A package of bills aimed at the environmental betterment of New York were passed by the State Assembly and have advanced to the State Senate.
The “Earth Day” package contains nine bills aimed at securing the health of New York’s environment, including protecting clean drinking water, protection from toxic chemicals, reducing invasive species, innovative recycling techniques and other forms of environmental justice.
Assembly Speaker Sheldon Silver and Environmental Conservation Committee Chair Robert Sweeney announced the passage of the Earth Day package.
“Keeping our air and water clean, creating as little landfill waste as possible, protecting all New Yorkers from harmful chemicals, the Assembly Earth Day package is intended to protect our communities and the natural beauty of our state. The bills included in this package underscore the Assembly’s commitment to environmental conservation,” said Sweeney in a press release.
The package includes Bill A.1241, which is sponsored by Assemblyman William Colton.

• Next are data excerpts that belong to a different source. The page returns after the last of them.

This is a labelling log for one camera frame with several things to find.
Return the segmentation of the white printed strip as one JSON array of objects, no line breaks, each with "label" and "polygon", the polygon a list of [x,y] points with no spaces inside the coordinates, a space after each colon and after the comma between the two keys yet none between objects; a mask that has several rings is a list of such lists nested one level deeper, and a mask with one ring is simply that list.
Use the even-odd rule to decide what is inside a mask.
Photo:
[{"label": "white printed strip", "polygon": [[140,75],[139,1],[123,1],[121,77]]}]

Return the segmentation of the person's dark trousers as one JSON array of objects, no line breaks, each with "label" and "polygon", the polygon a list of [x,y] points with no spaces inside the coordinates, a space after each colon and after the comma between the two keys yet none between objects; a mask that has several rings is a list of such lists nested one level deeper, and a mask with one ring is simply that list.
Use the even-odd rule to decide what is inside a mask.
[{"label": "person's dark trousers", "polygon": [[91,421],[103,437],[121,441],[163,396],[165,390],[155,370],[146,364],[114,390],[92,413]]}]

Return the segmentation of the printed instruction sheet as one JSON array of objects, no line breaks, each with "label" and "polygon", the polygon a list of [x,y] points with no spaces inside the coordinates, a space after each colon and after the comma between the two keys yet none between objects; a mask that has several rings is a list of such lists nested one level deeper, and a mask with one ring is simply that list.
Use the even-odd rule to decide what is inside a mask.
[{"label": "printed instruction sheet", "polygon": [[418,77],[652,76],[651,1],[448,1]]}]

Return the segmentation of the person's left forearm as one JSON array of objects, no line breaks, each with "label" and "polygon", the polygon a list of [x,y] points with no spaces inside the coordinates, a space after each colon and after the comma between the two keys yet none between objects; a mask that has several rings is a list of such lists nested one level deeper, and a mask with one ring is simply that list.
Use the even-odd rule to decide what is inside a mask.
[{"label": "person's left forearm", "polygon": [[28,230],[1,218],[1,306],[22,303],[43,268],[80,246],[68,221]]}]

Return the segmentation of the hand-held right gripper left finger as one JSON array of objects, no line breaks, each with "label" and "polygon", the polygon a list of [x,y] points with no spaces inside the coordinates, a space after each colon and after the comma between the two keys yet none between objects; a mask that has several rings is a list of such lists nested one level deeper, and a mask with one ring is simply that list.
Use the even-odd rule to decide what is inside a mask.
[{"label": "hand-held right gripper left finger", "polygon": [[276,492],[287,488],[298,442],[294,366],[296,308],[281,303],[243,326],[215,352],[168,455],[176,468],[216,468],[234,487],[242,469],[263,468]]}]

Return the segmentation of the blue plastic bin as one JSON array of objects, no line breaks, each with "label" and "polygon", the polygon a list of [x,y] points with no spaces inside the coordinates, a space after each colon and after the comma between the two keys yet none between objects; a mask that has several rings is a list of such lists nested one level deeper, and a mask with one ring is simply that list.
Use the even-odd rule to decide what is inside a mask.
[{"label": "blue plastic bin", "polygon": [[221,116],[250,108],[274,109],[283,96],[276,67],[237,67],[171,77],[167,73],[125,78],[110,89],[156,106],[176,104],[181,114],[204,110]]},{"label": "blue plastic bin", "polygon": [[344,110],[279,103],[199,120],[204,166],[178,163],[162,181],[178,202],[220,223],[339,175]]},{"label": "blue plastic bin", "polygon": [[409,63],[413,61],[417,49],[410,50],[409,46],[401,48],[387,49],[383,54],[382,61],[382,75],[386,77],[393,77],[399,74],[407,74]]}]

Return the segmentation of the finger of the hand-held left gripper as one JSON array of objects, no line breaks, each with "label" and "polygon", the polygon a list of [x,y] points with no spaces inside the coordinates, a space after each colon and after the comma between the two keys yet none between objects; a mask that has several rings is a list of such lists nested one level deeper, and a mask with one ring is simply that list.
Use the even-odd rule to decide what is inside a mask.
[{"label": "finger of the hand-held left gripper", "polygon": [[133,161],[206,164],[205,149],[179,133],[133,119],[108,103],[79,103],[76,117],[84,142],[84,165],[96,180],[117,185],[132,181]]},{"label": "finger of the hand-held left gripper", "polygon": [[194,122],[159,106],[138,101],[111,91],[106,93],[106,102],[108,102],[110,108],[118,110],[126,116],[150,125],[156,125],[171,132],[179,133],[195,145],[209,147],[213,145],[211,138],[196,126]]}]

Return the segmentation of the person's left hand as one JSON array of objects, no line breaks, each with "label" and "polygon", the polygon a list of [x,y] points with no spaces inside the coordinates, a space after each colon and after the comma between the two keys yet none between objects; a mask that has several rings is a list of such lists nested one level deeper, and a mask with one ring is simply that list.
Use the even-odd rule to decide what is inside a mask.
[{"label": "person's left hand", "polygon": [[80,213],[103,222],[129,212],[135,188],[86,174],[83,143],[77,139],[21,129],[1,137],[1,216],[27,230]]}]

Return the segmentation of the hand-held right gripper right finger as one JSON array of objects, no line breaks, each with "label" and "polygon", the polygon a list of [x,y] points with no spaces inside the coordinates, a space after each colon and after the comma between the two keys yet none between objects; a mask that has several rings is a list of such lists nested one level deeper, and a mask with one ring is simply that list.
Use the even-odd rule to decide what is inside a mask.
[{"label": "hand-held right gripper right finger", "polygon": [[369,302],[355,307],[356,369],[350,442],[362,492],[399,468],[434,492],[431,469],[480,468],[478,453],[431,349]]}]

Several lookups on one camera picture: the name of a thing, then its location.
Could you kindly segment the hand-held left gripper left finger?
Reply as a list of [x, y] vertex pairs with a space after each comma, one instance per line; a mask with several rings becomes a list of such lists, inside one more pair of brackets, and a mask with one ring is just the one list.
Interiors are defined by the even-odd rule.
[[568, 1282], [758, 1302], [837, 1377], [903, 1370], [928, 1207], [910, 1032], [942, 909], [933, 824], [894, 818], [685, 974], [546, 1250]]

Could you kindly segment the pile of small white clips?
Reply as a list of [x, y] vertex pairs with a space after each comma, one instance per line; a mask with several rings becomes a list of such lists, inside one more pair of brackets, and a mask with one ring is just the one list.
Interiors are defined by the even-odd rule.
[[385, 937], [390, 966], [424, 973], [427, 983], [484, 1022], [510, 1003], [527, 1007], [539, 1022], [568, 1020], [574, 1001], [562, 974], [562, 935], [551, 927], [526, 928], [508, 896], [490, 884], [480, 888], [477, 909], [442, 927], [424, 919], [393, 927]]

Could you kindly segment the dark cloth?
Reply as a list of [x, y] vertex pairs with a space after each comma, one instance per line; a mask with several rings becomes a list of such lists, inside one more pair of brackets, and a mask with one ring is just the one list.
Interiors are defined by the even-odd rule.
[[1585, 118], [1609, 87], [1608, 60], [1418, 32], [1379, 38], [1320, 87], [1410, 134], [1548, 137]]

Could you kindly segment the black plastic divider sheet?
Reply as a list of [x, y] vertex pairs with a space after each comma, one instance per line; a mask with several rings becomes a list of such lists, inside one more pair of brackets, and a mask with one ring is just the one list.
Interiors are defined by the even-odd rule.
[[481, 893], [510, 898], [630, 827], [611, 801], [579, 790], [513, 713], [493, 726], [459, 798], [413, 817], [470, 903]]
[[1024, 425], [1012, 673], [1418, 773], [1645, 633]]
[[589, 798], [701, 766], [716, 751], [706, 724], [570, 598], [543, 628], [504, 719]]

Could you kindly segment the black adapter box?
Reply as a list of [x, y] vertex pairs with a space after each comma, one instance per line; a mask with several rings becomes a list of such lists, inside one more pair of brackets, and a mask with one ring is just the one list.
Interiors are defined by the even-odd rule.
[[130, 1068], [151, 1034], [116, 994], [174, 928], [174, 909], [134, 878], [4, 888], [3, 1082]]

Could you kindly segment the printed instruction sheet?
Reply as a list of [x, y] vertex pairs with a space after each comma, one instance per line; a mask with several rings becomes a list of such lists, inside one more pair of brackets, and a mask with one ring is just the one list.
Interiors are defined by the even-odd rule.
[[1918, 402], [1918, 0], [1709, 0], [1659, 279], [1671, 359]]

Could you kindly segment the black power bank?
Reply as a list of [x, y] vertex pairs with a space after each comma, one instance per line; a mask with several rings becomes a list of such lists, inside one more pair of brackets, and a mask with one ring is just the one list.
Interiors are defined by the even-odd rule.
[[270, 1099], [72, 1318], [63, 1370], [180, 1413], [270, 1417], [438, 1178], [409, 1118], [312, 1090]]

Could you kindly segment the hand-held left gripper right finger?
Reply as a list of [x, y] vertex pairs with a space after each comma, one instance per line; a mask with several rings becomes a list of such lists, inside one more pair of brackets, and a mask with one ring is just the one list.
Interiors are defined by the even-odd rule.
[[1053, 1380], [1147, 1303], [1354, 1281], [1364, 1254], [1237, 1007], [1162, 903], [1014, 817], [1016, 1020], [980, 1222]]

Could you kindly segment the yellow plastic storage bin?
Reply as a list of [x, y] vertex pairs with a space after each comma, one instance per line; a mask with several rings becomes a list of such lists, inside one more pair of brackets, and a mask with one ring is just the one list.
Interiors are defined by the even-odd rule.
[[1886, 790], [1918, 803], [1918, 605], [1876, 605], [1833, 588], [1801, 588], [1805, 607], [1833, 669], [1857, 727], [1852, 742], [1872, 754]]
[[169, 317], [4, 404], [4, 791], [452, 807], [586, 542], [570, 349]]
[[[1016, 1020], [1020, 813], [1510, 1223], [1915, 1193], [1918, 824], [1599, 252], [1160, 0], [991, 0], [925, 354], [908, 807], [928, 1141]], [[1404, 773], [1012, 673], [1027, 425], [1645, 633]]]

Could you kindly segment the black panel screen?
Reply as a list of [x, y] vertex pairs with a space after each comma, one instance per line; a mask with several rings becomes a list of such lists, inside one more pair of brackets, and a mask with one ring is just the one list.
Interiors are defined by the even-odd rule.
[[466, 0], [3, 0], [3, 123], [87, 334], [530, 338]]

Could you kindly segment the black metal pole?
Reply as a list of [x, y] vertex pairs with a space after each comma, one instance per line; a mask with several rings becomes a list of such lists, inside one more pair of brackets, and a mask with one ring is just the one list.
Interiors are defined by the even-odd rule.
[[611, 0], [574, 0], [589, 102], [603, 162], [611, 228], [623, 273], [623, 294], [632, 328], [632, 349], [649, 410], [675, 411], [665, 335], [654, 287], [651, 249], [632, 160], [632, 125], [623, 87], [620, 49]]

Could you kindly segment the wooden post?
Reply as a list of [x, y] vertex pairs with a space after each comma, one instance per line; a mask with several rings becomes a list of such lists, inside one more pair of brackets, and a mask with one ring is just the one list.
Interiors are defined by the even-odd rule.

The bill will improve recycling by diverting recyclables from landfills. It also states that systems for separating and disposing of recyclables will have to be implemented, such as separate plants for recyclable items. Further, cities would need to enforce new laws that prohibit the mixing recyclables with any other non-recyclable material as well as prohibit landfills from taking any recyclables.
“New York State has come a long way since 1985 in statewide recycling practices,” said Colton, as reported by the Legislative Gazette. “Twenty years of experience has allowed the Department of Environmental Conservation and Empire State Development to easily identify materials that are common to most programs in the state and that have had consistently viable markets.”
Other bills in the package require publicly owned sewage treatment plants to report any overflows of untreated or partially treated sewage; draw attention to harmful chemicals as well as lessen the number exposures to them; Require the DEC to publish a list of the most dangerous areas affected by existing environmental hazards; Require the DEC to establish a website with a list of harmful chemicals used in children’s products and ban them; Encourage the proper disposal of pharmaceutical drugs, and a host of other environmental concerns.